Report the number of lines of the listing below containing the string "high", with nothing added.

»»

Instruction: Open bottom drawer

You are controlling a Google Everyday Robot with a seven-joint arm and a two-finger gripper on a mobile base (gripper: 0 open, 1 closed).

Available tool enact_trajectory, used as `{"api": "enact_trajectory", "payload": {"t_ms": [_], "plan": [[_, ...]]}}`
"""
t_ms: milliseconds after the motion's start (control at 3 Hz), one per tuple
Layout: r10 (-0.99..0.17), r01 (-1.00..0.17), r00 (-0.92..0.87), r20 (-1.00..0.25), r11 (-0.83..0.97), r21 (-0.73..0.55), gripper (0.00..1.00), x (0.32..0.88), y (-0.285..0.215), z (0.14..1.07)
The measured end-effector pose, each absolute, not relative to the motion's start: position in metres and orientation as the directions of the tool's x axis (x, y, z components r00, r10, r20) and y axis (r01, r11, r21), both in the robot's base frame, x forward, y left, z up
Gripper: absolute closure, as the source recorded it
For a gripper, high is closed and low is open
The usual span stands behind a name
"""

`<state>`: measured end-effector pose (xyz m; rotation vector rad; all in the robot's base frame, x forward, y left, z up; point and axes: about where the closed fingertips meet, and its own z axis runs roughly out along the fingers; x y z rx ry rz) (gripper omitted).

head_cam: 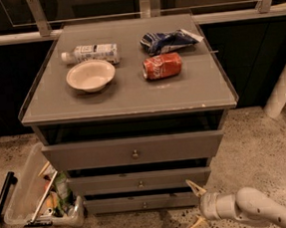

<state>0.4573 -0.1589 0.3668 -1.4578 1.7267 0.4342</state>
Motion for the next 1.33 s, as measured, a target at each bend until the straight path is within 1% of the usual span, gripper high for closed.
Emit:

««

#### [Solution to the exercise]
2